To study this, we treated mice bearing brain tumors with αCD40. While examining tissue sections of brains collected after treatment, we came across very peculiar clusters of tightly packed nuclei. These clusters were located in close proximity to the meninges, and many of the cells were positive for αCD40 antibodies. To our surprise, these cells were not the macrophages or dendritic cells we were expecting to activate with αCD40! Many experiments and quantifications later, we found that αCD40 was bound predominantly to B cells and induced these cells to form mature tertiary lymphoid structures (TLS) in the brain of glioma-bearing mice. This was an exciting discovery, as TLS at the time were beginning to be appreciated as important regulators of the immune response against the tumor and were largely correlated with a positive prognosis2, something which has since been confirmed in many types of solid tumors3-5.

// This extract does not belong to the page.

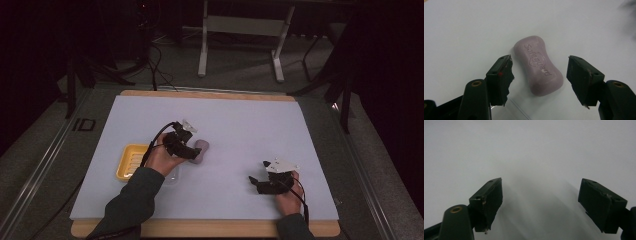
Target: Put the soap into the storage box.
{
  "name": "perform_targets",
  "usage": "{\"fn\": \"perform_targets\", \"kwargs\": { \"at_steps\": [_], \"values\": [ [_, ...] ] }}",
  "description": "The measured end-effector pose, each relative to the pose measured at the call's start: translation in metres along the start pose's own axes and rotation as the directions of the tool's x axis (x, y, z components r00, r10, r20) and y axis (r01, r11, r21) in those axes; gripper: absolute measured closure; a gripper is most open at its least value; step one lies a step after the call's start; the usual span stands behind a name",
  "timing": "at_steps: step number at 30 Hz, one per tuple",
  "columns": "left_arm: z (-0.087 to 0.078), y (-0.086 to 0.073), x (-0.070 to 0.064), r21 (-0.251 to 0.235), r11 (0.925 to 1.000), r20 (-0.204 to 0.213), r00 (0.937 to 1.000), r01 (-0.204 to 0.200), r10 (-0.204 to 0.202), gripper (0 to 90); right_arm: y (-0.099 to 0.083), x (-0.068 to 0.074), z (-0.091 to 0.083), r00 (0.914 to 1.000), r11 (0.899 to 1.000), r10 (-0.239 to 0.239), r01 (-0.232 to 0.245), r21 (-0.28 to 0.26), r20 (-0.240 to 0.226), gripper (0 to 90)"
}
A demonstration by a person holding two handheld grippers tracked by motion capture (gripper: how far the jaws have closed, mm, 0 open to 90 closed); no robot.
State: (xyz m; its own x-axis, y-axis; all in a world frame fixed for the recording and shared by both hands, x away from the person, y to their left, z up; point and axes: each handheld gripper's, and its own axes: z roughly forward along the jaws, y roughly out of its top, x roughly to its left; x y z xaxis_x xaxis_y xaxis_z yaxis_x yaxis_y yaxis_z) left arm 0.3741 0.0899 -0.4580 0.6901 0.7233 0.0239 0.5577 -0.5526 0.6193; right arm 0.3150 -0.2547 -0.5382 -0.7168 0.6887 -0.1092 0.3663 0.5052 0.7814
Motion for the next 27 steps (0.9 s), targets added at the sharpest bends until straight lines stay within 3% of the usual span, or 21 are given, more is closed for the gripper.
{"fn": "perform_targets", "kwargs": {
  "at_steps": [20, 27],
  "values": [
    [0.017, 0.009, 0.004, 0.078, 0.9969, 0.000, 1.0000, -0.005, 0.005, 37.4, 0.000, 0.000, 0.000, 1.0000, 1.000, 0.002, -0.002, 0.000, -0.001, 19.4],
    [0.021, 0.010, 0.006, 0.075, 0.9972, 0.005, 1.0000, 0.005, -0.005, 38.4, 0.000, 0.000, 0.000, 1.0000, 1.000, 0.001, -0.001, 0.000, -0.001, 19.3]
  ]
}}
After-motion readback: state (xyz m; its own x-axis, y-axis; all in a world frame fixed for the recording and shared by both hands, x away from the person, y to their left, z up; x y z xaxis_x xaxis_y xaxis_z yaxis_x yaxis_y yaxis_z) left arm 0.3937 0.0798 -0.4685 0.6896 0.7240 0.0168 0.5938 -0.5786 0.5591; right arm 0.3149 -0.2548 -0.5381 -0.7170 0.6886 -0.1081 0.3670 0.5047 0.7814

Having found that TLS can be induced in mouse brain tumors, we wondered whether TLS could also form in glioma patients. The TLS we found in mice were located close to the meninges rather than intratumorally, where they have been found in other types of solid tumors. This is likely due to anatomical restrictions of the brain, and could explain why TLS had not yet been discovered in glioma as biopsies of tumor material are commonly taken from the core and do not include meningeal tissue. We therefore retrospectively put together a cohort of 26 patients diagnosed with grade II glioma, grade III glioma or glioblastoma. One of the requirements of our cohort was that sections containing both the tumor and meningeal tissue were available. Via immunohistochemistry, we were able to identify the presence of TLS in glioma patients of all grades examined, with an increasing prevalence in high-grade GBM patients. TLS were largely located in proximity of the meningeal tissue, although we could also identify some peritumoral and intratumoral TLS. Importantly, TLS in GBM patients were associated with increased T cell infiltration, which is in line with what is observed in other cancer types and suggests that TLS could be beneficial for the anti-tumor response.

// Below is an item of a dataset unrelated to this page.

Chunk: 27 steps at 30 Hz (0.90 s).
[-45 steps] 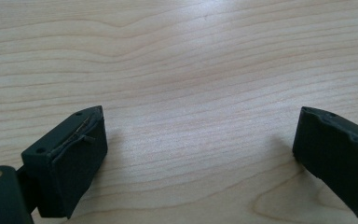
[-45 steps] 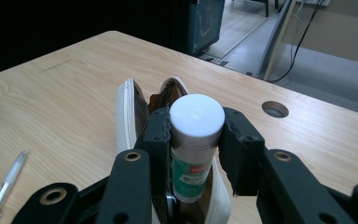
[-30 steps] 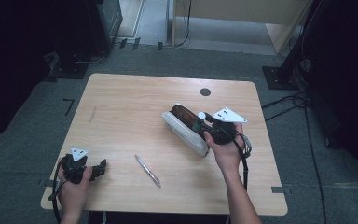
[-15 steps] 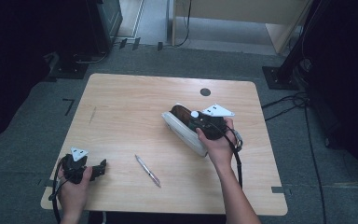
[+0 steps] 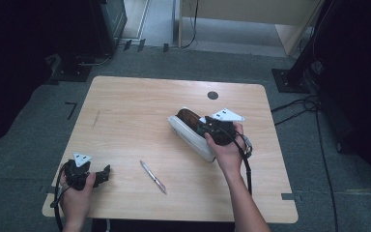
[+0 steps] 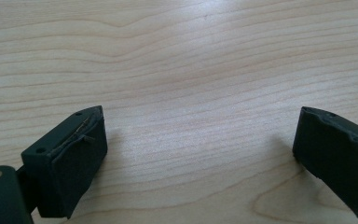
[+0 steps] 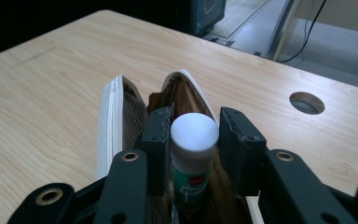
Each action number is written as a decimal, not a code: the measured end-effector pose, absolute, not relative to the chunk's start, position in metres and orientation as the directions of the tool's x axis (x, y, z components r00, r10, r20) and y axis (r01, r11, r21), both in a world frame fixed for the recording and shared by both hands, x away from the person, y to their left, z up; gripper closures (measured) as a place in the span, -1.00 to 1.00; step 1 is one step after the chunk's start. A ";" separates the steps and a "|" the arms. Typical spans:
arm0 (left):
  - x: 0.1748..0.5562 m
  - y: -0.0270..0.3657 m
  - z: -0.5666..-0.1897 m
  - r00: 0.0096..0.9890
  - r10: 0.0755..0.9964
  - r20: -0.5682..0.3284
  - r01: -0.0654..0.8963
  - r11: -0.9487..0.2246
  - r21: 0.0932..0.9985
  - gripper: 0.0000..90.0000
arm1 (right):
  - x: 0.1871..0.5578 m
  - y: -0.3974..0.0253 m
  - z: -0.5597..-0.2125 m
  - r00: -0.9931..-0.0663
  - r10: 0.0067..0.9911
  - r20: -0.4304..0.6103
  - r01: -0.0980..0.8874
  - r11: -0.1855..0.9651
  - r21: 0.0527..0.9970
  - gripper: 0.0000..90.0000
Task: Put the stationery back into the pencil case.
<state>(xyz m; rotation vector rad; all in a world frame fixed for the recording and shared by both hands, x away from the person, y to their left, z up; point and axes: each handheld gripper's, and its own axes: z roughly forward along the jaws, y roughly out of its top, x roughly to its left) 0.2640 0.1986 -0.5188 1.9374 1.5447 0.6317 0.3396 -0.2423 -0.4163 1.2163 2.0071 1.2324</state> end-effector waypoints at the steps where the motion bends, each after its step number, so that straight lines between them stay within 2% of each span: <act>1: 0.264 0.199 -0.519 0.219 0.976 0.010 0.703 -0.165 0.692 -0.93 | 0.339 -0.243 -0.416 -0.486 0.873 0.048 0.432 0.192 0.881 0.47; 12: 0.264 0.198 -0.519 0.220 0.975 0.010 0.703 -0.165 0.692 -0.93 | 0.322 -0.245 -0.406 -0.492 0.869 0.042 0.385 0.174 0.906 0.48; 27: 0.264 0.198 -0.519 0.220 0.976 0.009 0.703 -0.164 0.692 -0.93 | 0.263 -0.229 -0.405 -0.555 0.830 0.055 0.334 0.162 0.928 0.48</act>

Knowing that TLS form in glioma patients, can be enhanced by αCD40 therapy, and that they correlate with a positive prognosis in many other cancers, we decided to investigate whether αCD40 therapy could prolong survival in murine glioma models. To our surprise, not only did αCD40 therapy lack a survival benefit, but also it decreased T cell functionality. In fact, co-administration of αCD40 even impaired the efficacy of PD1 and CTLA-4 checkpoint blockade. This, however, did not correlate with the formation of TLS. Instead, we found that αCD40 therapy increased the prevalence of CD11b+ B cells, regulatory cells which were previously shown to suppress CD4 T cell responses6. We found that neutralizing CD11b on B cells rescued the activation and proliferation of cytotoxic T cells in co-culture assays in vitro, and that depletion of B cells prior to administration of αCD40 increased the abundance of intratumoral T cells in vivo. Together, these findings support a key role of CD11b+ B cells in inducing T cell hypofunction after αCD40 therapy. Notably, CD11b+ B cells were rarely observed within TLS, but were prevalent within the tumor. This strongly suggests that decreased T cell activation after αCD40 therapy occurs in the tumor microenvironment, and not within TLS.  

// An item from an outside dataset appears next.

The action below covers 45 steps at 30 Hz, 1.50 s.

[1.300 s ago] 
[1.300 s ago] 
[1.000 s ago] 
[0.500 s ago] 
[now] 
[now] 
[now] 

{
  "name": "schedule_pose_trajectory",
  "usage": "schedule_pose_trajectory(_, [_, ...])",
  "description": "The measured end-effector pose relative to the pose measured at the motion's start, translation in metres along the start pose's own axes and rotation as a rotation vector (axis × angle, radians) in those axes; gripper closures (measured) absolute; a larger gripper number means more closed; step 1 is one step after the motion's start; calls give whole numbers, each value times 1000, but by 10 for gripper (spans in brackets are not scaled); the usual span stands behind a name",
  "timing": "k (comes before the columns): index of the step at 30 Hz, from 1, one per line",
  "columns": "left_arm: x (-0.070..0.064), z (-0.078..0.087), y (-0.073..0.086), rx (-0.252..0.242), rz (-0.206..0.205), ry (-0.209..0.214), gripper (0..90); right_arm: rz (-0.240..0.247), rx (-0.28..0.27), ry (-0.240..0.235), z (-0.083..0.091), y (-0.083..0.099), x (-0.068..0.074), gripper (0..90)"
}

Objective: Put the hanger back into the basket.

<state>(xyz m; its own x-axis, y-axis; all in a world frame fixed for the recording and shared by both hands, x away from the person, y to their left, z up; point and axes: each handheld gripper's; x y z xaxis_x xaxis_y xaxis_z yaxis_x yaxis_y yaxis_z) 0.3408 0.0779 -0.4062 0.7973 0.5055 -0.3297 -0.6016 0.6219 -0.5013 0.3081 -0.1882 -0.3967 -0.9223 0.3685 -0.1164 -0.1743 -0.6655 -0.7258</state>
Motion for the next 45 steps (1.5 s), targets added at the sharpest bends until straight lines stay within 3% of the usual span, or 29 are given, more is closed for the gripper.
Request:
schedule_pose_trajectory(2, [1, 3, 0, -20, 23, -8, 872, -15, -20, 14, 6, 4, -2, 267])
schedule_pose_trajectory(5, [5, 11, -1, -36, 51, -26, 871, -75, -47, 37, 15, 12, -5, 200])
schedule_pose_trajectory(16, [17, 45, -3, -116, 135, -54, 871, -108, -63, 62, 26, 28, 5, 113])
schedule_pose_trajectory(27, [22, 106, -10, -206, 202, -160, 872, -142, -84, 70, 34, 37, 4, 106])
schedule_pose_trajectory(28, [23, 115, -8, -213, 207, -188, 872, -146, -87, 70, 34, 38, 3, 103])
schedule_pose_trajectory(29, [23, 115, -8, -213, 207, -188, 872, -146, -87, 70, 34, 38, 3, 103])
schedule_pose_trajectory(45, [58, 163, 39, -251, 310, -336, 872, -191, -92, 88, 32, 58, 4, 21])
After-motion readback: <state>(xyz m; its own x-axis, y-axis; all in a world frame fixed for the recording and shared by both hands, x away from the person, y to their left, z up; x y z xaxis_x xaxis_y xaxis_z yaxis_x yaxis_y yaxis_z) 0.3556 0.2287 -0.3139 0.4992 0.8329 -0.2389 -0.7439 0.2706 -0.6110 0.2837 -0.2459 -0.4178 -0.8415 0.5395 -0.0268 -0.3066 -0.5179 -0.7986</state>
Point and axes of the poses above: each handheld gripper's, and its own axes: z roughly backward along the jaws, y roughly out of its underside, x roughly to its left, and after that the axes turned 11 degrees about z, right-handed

Our work unraveled what we call “the yin and yang of αCD40 therapy in glioma”, where the potential benefit of promoting TLS formation is counteracted by an increase in immunosuppressive B cells and subsequent T cell hypofunction (as shown in the attached figure). The fact that TLS are present in gliomas and that their formation can be further promoted by immunotherapy opens up new possibilities to therapeutically modulate and enhance anti-tumor immune responses against brain tumors. This is an important area of future research which we look forward to continue exploring in our research group.   

References

  1. Vonderheide, R.H. & Glennie, M.J. Agonistic CD40 antibodies and cancer therapy. Clin Cancer Res 19, 1035-1043 (2013).
  2. Fridman, W.H., Zitvogel, L., Sautes-Fridman, C. & Kroemer, G. The immune contexture in cancer prognosis and treatment. Nat Rev Clin Oncol 14, 717-734 (2017).
  3. Cabrita, R., et al. Tertiary lymphoid structures improve immunotherapy and survival in melanoma. Nature 577, 561-565 (2020).
  4. Helmink, B.A., et al. B cells and tertiary lymphoid structures promote immunotherapy response. Nature 577, 549-555 (2020).
  5. Petitprez, F., et al. B cells are associated with survival and immunotherapy response in sarcoma. Nature 577, 556-560 (2020).
  6. Liu, X., et al. B cells expressing CD11b effectively inhibit CD4+ T-cell responses and ameliorate experimental autoimmune hepatitis in mice. Hepatology 62, 1563-1575 (2015).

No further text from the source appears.